Keywords

Introduction

The model validation stage constitutes one of the most important issues in natural hazard modelling studies (Begueria 2006). Obviously, it could be considered that validation of landslide susceptibility models as well as the maps should also be the most critical topic in landslide susceptibility researches. Although the model validation assessment has a very important role in modelling, many studies in literature do not give necessary importance to model validation, they just allow to be evaluated some basic validation statistics to assess the performance of the models. In landslide susceptibility mapping studies, the performance of the models are checked using different validation statistics by different researchers and that contributes to differences in terms of performance evaluation and the comparisons of the models according to these performances. The main purpose of this study is to represent a procedure for the assessment of the performance of landslide susceptibility mapping. The study proposes a flow chart which evaluates the current validation indices of the models in three stages: i) the model data production stage, ii) model construction stage and iii) the production of model consequences stage. For the purpose, the landslide susceptibility analyses performed by Dagdelenler (2013) in eastern part of Gallipoli Peninsula (Canakkale, Turkey) were evaluated.

Model Validation

As mentioned, the performance evaluations of the models were performed in three stages given in the flow chart in Fig. 1. These stages are described in detail below.

Fig. 1
figure 1

Procedure for the assessment of the performance of landslide susceptibility mapping

During Model Data Production

During the landslide susceptibility analyses performed by Dagdelenler (2013), a total of 10 variables (7 continuous and 3 categorical) were used as independent variables and also presence (1) and non-presence (0) data of mapped landslides was used as the dependent variable. 20 % of the presence (1) data was separated as testing and 80 % of the presence (1) data was separated as training data sets for the models (Nefeslioglu et al. 2011, 2012; Oh and Pradhan 2011; San 2014). This process was carried out three times the models data sets Rnd1, Rnd2 and Rnd3 selected at random were obtained. For each random set, 80 % of the presence (1) data was separated and the training sets were generated by separating also 80 % of non-presence (0) data which equal to 80 % of presence (1) data in number. As it could be clearly realized, this stage constitutes the preparedness for further performance evaluations.

During Model Construction

The landslide susceptibility analyses were performed by applying the logistic regression technique by Dagdelenler (2013). As the results of the logistic regression analyses using training data sets, correct classification percentages (%), error matrices and validation statistics and Kappa index (k) values derived from the error matrices were determined. Correct classification percentages (%) calculated as the results of logistic regression analyses for the models were found to be acceptable and quite similar. They vary between 78 and 79 %.
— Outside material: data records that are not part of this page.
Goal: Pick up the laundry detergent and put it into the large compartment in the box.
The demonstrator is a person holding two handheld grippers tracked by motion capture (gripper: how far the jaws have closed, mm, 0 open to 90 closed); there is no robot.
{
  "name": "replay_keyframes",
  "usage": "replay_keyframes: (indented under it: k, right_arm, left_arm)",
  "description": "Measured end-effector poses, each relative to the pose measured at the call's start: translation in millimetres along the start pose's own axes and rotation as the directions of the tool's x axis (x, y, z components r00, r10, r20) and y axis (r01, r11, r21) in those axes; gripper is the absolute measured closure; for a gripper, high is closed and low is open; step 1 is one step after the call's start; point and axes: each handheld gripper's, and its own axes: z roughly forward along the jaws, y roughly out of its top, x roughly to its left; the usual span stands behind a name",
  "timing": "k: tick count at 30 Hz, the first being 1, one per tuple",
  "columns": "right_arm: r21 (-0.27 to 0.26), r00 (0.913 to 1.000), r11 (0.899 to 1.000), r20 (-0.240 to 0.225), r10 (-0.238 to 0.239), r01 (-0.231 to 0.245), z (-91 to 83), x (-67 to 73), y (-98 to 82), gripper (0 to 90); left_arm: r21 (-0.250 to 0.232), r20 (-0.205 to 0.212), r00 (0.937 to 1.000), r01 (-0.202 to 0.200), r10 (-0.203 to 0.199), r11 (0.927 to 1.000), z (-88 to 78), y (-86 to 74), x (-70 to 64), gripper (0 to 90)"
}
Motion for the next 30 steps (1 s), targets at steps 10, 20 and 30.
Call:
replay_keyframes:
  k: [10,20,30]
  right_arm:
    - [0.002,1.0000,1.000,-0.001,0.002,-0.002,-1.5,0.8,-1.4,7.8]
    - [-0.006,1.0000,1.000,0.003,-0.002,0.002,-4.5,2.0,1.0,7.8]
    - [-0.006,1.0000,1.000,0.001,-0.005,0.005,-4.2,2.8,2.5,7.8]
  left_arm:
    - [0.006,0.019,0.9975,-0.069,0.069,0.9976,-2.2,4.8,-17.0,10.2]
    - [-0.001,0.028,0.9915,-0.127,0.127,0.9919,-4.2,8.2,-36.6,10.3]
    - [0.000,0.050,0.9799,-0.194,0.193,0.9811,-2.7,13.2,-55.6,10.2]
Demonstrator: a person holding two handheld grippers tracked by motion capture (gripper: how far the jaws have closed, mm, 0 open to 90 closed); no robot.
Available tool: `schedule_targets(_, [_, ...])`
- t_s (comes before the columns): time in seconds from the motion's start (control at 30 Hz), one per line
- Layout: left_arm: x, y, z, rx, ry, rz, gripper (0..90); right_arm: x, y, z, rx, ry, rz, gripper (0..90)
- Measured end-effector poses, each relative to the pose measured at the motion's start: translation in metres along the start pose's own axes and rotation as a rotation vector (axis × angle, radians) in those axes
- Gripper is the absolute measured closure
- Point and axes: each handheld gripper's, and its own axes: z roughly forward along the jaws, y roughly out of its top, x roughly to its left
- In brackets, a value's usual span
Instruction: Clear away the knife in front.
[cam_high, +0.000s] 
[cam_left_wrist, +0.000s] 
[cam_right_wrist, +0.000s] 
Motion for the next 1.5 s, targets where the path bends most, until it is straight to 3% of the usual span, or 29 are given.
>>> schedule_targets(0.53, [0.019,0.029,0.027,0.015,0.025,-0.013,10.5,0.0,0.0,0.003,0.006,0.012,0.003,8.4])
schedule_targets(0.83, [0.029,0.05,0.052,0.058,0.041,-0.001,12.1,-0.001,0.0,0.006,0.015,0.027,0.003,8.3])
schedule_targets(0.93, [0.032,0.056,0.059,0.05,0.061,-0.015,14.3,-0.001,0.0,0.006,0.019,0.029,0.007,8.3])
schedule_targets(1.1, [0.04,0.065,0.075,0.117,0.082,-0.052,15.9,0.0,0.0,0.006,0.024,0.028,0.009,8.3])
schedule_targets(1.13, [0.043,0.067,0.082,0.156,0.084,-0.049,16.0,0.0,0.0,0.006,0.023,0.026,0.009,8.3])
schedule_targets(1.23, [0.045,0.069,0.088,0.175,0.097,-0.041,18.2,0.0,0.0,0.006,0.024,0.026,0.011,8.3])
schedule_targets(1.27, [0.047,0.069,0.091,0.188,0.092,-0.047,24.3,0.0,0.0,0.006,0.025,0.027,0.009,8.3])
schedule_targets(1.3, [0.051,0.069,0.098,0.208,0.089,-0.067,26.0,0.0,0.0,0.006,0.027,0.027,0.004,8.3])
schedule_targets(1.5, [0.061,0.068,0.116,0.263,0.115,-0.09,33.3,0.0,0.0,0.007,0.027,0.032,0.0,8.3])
An error matrix shows the number of correctly estimated observations for positive and negative cases. In the error matrix in Table 1, the observed and predicted presence (1) and non-presence (0) data sets are represented by a letter (a, b, c, and d). Validation statistics (Table 2) and Kappa index (k) values derived from the error matrices of the models are calculated according to formulations of the validation statistics derived from the error matrix (Begueria 2006). The formula of the Kappa index (k) derived from error matrices was seen in (1,2, and 3). According to the Kappa index classification chart proposed by Landis and Koch (1977), Kappa index value for each model indicates that the model compatibility powers were moderately good.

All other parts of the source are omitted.